La CVAE, ou cotisation sur la valeur ajoutée des entreprises, ne dépend pas uniquement du chiffre d’affaires et de la valeur ajoutée. Le nombre de salariés affectés à chaque établissement peut également avoir un effet direct sur la répartition de la cotisation entre les communes et les établissements de l’entreprise.
C’est souvent à ce stade que les erreurs apparaissent. Une entreprise peut avoir un seul siège social, plusieurs ateliers, des salariés itinérants et quelques collaborateurs mis à disposition. Quel effectif faut-il alors déclarer ? Doit-on retenir les contrats signés, les personnes présentes ou les équivalents temps plein ?
La réponse repose sur une règle essentielle : pour la CVAE, l’effectif est apprécié selon des critères fiscaux propres. Il ne s’agit pas toujours de reprendre mécaniquement l’effectif affiché sur le registre unique du personnel ou sur la déclaration sociale nominative.
Le calcul doit donc être effectué établissement par établissement, puis reporté dans la déclaration de CVAE lorsque l’entreprise est concernée.
La CVAE en quelques mots
La CVAE est un impôt local dû par les entreprises et les travailleurs indépendants qui exercent une activité professionnelle non salariée et dont le chiffre d’affaires dépasse un certain seuil.

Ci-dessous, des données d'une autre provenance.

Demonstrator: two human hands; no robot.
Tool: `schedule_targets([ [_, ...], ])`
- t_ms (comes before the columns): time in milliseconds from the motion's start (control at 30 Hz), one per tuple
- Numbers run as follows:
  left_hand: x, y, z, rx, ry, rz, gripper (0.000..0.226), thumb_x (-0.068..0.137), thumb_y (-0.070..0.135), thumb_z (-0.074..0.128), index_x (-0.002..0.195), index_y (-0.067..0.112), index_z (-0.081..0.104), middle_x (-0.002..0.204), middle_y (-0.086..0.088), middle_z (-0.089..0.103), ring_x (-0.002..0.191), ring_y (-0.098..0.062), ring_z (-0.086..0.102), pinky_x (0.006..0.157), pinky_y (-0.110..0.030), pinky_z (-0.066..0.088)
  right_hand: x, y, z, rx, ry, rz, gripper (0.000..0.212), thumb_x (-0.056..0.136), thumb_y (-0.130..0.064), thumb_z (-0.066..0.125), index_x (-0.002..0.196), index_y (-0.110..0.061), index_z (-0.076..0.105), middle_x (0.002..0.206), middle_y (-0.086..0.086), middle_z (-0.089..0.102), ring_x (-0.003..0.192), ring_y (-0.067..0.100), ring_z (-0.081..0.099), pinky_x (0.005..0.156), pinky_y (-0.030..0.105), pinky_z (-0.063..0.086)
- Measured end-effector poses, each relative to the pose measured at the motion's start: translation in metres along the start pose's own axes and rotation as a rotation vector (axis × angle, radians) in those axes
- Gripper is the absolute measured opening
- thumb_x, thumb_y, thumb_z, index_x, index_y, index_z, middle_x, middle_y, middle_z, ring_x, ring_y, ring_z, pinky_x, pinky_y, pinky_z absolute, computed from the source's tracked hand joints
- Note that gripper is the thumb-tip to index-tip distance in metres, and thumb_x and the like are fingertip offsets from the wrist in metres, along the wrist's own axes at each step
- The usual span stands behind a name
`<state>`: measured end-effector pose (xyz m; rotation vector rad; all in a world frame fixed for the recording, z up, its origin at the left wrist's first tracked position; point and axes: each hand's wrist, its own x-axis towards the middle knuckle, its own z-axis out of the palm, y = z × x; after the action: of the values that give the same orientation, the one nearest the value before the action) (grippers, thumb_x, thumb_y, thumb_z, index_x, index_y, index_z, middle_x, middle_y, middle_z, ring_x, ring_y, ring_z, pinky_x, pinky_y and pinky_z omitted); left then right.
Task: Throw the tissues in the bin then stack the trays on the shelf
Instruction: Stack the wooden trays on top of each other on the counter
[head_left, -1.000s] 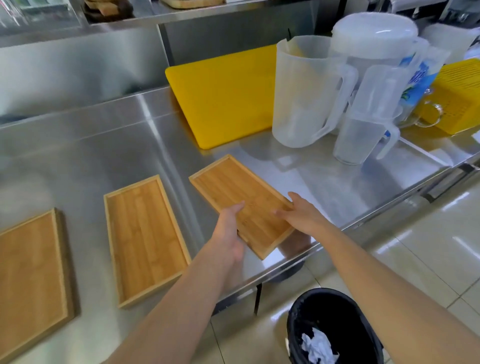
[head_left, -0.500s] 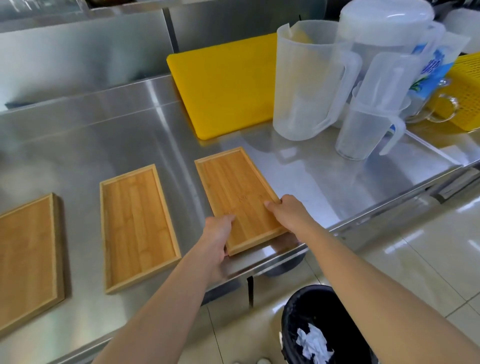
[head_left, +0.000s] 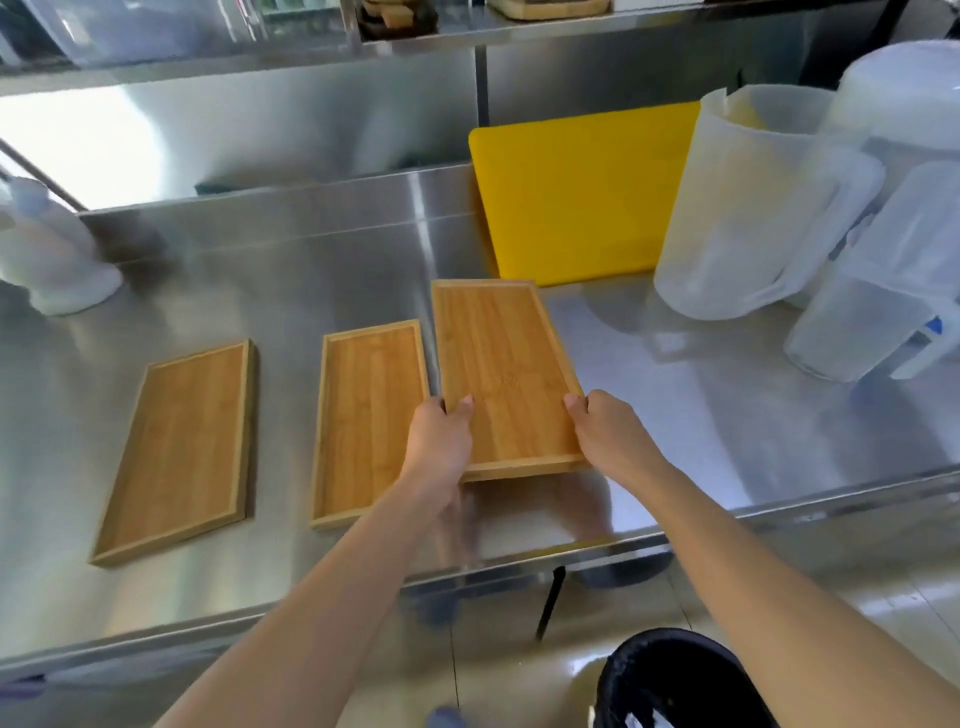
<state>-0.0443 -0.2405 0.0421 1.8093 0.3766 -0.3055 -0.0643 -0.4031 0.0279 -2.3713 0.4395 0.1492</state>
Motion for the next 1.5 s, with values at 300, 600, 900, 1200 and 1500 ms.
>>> schedule_targets([
  [300,0.028,-0.007,-0.096,0.173,0.144,0.094,0.033,0.097,0.031,0.046,0.073,0.008,0.051,0.066,-0.004,0.048,0.054,-0.015,0.044,0.045,-0.023,0.032,0.002,-0.071,0.055,-0.224,-0.016,-0.207,0.045,0.1,-0.034,0.02,0.101,-0.004,0.053,0.082,0.006,0.054,0.084,0.03,0.06,0.071,0.037,0.045],
  [600,0.045,-0.044,-0.126,0.394,0.208,0.067,0.036,0.099,0.031,0.038,0.073,0.008,0.046,0.101,-0.016,0.049,0.059,-0.012,0.043,0.048,-0.025,0.029,0.001,-0.092,0.104,-0.304,-0.035,-0.237,0.042,0.1,-0.032,0.021,0.098,-0.003,0.052,0.059,-0.005,0.038,0.059,0.018,0.047,0.059,0.032,0.037],
  [900,0.047,-0.067,-0.133,0.458,0.243,0.115,0.032,0.1,0.026,0.039,0.075,0.007,0.045,0.093,-0.007,0.043,0.059,-0.011,0.039,0.059,-0.03,0.031,-0.006,-0.091,0.123,-0.369,-0.036,-0.239,0.042,0.101,-0.03,0.021,0.103,-0.001,0.052,0.092,0.015,0.067,0.08,0.032,0.063,0.067,0.039,0.047],
  [1200,0.05,-0.076,-0.138,0.454,0.257,0.162,0.027,0.097,0.023,0.048,0.103,0.0,0.059,0.108,-0.014,0.052,0.078,-0.022,0.046,0.07,-0.029,0.037,-0.004,-0.091,0.125,-0.433,-0.034,-0.262,0.042,0.1,-0.032,0.023,0.104,-0.003,0.052,0.074,0.003,0.051,0.062,0.017,0.049,0.049,0.026,0.035],
  [1500,0.025,-0.101,-0.159,0.284,0.21,0.331,0.037,0.098,0.018,0.043,0.133,0.009,0.051,0.129,-0.004,0.06,0.123,-0.021,0.053,0.1,-0.028,0.041,-0.01,-0.069,0.123,-0.107,-0.01,-0.364,0.047,0.096,-0.041,0.028,0.127,-0.011,0.047,0.124,0.006,0.058,0.111,0.022,0.056,0.087,0.03,0.046],
])
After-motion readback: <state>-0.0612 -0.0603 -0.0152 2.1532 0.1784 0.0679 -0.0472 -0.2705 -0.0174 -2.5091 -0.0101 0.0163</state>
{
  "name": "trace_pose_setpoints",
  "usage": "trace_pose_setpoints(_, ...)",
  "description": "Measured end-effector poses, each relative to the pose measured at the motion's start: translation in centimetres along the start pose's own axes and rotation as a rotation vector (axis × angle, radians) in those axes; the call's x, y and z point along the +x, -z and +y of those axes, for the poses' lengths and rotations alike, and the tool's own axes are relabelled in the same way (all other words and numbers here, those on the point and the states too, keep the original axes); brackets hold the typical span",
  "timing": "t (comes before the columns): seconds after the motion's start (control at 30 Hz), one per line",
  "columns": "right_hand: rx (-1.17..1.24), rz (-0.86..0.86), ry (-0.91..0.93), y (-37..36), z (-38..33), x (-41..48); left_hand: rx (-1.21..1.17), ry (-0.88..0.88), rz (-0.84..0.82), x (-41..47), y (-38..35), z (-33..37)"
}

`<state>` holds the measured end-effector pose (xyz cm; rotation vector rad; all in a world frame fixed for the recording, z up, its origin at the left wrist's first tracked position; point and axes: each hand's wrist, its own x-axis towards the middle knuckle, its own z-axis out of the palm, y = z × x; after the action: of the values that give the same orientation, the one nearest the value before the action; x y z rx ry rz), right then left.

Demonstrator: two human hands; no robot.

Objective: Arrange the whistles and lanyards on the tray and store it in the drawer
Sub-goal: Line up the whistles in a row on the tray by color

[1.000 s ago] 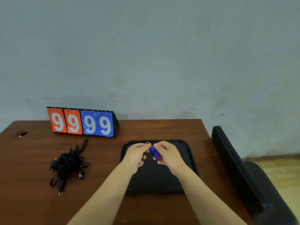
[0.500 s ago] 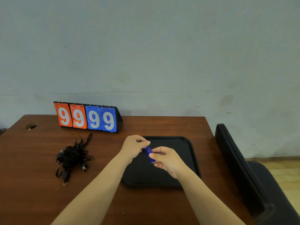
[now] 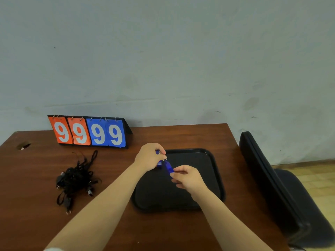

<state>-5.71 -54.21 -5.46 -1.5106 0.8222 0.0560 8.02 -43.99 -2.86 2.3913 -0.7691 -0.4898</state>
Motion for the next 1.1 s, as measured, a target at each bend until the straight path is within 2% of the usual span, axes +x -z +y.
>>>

Son montant dépend principalement de trois éléments :
- le chiffre d’affaires réalisé par l’entreprise ;
- la valeur ajoutée produite pendant l’exercice ;
- le taux de CVAE applicable et les règles de plafonnement ou de dégrèvement.
La valeur ajoutée permet de déterminer la cotisation théorique. La CVAE est ensuite répartie entre les collectivités territoriales. C’est ici que les effectifs jouent un rôle important : ils servent notamment à ventiler la cotisation entre les établissements de l’entreprise.
Autrement dit, l’effectif ne modifie pas nécessairement le montant total de CVAE dû par le groupe ou l’entreprise. En revanche, il peut modifier la part attribuée à chaque commune.
À retenir : un mauvais effectif peut entraîner une mauvaise répartition territoriale de la CVAE. L’entreprise risque alors de déclarer une information incohérente avec la réalité de ses établissements, même si le montant global de la cotisation semble correct.
Quelle est la définition de l’effectif au sens de la CVAE ?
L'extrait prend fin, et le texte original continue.